Orbital characteristics
- Epoch 31 July 2016 (JD 2457600.5)
- Uncertainty parameter 0
- Observation arc: 136.51 yr (49860 d)
- Aphelion: 2.8758 AU (430.21 Gm)
- Perihelion: 2.6783 AU (400.67 Gm)
- Semi-major axis: 2.7771 AU (415.45 Gm)
- Eccentricity: 0.035571
- Orbital period (sidereal): 4.63 yr (1690.3 d)
- Average orbital speed: 17.87 km/s
- Mean anomaly: 198.37°
- Mean motion: 0° 12^{m} 46.692^{s} / day
- Inclination: 10.696°
- Longitude of ascending node: 211.792°
- Argument of perihelion: 177.281°

Physical characteristics
- Dimensions: 80.58±1.4 km
- Synodic rotation period: 14.911 h (0.6213 d)
- Geometric albedo: 0.0553±0.002
- Spectral type: C
- Absolute magnitude (H): 9.23

= 205 Martha =

Main-belt asteroid

205 Martha is a large main belt asteroid. It is a dark, primitive carbonaceous C-type asteroid.

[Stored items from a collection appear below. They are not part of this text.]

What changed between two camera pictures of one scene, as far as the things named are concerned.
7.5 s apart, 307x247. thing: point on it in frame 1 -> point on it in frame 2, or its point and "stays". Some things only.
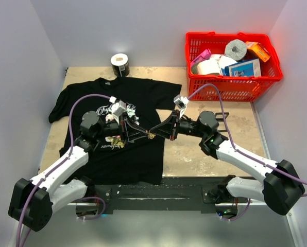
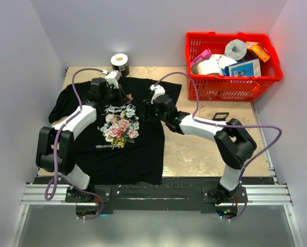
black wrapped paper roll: x=120 y=65 stays
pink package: x=205 y=54 stays
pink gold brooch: x=150 y=136 -> x=129 y=96
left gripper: x=124 y=135 -> x=119 y=92
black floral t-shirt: x=118 y=123 stays
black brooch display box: x=219 y=117 stays
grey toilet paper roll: x=236 y=49 stays
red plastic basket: x=232 y=88 stays
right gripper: x=162 y=129 -> x=147 y=106

This object was discovered by Johann Palisa on 13 October 1879, in Pola and was named after Martha, a woman in the New Testament.

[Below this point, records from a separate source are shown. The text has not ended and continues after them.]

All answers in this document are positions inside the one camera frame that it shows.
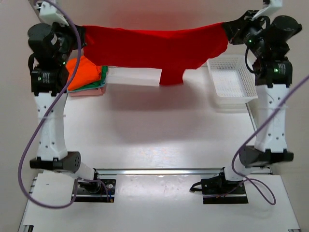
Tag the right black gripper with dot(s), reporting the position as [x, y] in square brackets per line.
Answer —
[234, 30]

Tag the orange folded t shirt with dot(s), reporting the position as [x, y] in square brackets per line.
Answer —
[88, 75]

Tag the pink folded t shirt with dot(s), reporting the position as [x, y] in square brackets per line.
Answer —
[88, 92]

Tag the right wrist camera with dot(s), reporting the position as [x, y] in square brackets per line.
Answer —
[269, 8]

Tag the red t shirt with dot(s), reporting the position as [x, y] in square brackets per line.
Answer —
[172, 51]

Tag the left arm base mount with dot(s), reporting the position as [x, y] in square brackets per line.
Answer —
[97, 192]

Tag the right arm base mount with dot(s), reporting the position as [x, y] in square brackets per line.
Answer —
[218, 190]

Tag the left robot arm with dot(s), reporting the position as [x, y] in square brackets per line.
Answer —
[51, 47]

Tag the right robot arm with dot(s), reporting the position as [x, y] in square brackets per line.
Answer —
[267, 40]

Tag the green folded t shirt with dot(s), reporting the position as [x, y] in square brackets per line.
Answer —
[101, 82]

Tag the white plastic basket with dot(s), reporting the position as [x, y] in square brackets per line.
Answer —
[233, 85]

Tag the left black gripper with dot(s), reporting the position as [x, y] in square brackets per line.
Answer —
[80, 29]

Efforts to determine the rotation period for this asteroid have produced wildly different results, in large part because the actual period is close to half of an Earth day. A study performed during 2013 showed that the light curve changed significantly during the observation period, adding to the difficulty. This study gave a synodic rotation period of 14.905 ± 0.001 h.